■ Task to complete:
Set down, please, exactly the lines below that run from the line with "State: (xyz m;" to the line with "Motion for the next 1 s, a", both lines included.

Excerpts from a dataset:

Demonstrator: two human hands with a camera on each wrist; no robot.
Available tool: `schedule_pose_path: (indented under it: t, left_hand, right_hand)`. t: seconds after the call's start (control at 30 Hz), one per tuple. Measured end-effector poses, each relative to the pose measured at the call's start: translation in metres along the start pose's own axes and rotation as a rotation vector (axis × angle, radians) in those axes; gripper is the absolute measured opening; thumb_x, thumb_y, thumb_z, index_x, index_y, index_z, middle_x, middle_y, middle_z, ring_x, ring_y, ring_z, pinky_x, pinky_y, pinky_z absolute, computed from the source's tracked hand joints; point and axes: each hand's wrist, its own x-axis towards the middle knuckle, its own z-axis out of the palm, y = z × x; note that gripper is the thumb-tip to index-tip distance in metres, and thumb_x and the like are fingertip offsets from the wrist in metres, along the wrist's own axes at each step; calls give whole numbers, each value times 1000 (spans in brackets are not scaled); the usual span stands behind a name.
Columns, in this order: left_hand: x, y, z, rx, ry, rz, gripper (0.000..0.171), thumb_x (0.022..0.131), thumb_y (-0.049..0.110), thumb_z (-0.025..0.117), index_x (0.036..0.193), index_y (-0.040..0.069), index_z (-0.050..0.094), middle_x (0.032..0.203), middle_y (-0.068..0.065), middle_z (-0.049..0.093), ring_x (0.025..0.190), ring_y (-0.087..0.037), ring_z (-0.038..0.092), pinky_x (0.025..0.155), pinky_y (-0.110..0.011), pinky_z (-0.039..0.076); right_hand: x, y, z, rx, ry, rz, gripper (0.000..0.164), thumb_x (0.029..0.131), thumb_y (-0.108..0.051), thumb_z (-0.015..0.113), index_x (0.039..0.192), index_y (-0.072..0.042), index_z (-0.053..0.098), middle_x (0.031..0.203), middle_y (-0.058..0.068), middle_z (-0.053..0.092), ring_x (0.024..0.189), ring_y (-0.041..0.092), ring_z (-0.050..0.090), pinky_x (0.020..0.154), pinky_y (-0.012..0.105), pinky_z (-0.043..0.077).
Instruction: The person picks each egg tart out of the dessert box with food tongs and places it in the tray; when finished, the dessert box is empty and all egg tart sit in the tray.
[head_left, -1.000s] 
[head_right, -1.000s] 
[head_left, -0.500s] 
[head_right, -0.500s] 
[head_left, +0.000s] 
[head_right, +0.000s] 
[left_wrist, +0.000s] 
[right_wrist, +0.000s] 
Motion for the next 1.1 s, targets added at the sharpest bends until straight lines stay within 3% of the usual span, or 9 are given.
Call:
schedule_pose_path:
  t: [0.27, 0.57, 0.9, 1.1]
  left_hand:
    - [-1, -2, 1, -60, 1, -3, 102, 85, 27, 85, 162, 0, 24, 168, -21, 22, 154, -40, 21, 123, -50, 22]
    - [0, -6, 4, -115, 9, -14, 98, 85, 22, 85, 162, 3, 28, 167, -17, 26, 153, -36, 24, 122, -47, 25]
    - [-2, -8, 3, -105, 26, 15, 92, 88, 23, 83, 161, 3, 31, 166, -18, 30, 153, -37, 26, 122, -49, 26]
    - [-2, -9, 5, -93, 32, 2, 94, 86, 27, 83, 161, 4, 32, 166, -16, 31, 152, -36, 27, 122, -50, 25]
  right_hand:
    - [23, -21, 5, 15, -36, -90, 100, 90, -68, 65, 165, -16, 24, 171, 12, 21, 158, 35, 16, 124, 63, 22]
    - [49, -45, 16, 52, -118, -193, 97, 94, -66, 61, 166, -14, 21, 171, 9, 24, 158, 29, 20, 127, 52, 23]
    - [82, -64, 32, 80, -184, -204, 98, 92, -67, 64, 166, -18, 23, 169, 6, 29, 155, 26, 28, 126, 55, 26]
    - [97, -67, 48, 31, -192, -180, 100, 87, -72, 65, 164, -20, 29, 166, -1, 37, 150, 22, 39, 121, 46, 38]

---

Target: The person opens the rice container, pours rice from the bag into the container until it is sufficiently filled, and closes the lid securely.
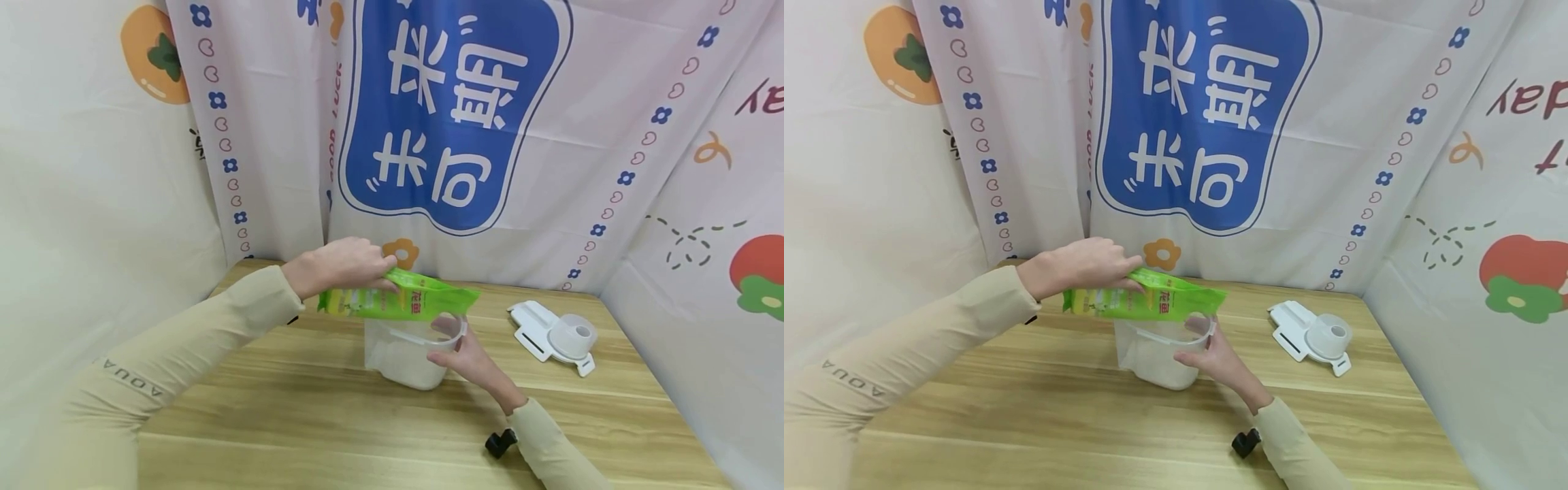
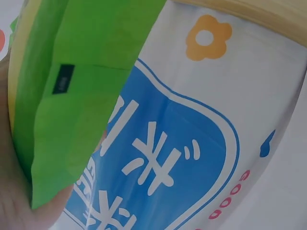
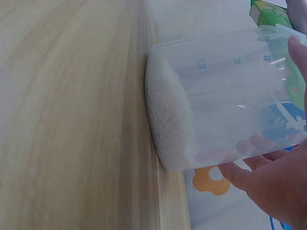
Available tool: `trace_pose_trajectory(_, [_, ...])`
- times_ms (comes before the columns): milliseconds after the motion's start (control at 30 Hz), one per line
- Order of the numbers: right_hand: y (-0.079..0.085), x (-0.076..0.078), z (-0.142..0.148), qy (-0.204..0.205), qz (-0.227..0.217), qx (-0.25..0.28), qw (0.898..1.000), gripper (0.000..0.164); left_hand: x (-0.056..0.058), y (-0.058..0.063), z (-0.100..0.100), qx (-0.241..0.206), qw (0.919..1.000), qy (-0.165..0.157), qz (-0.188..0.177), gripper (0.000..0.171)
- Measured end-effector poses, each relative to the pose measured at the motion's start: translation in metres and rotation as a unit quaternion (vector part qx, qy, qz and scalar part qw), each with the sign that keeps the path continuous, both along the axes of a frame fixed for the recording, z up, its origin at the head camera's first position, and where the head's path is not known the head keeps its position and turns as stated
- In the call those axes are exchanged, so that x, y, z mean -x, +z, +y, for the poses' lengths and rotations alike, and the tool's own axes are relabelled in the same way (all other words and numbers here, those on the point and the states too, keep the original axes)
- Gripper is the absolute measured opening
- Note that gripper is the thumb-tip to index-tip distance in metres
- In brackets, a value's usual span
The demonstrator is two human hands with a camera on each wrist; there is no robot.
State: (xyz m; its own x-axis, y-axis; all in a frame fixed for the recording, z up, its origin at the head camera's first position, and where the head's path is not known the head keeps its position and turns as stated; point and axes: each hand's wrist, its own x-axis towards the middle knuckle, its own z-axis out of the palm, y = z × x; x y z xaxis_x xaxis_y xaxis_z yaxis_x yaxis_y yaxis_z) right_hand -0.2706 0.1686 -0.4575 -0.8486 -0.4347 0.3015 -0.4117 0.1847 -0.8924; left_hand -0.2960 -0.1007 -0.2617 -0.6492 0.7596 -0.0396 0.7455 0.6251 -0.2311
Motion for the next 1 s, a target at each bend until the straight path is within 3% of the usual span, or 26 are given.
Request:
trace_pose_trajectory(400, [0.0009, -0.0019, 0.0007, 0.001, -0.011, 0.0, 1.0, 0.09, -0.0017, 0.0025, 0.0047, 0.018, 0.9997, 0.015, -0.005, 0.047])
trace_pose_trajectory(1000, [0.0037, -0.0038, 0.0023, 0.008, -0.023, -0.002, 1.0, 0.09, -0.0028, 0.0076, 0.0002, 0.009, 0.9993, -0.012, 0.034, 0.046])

■ Result for this exercise:
State: (xyz m; its own x-axis, y-axis; all in a frame fixed for the recording, z up, its origin at the head camera's first position, and where the head's path is not known the head keeps its position and turns as stated; point and axes: each hand's wrist, its own x-axis towards the middle knuckle, its own z-axis out of the palm, y = z × x; x y z xaxis_x xaxis_y xaxis_z yaxis_x yaxis_y yaxis_z) right_hand -0.2706 0.1686 -0.4575 -0.8486 -0.4347 0.3015 -0.4117 0.1847 -0.8924; left_hand -0.2960 -0.1007 -0.2617 -0.6492 0.7596 -0.0396 0.7455 0.6251 -0.2311
Motion for the next 1 s, a target at each bend until the straight path is within 3% of the usual span, or 26 are given.

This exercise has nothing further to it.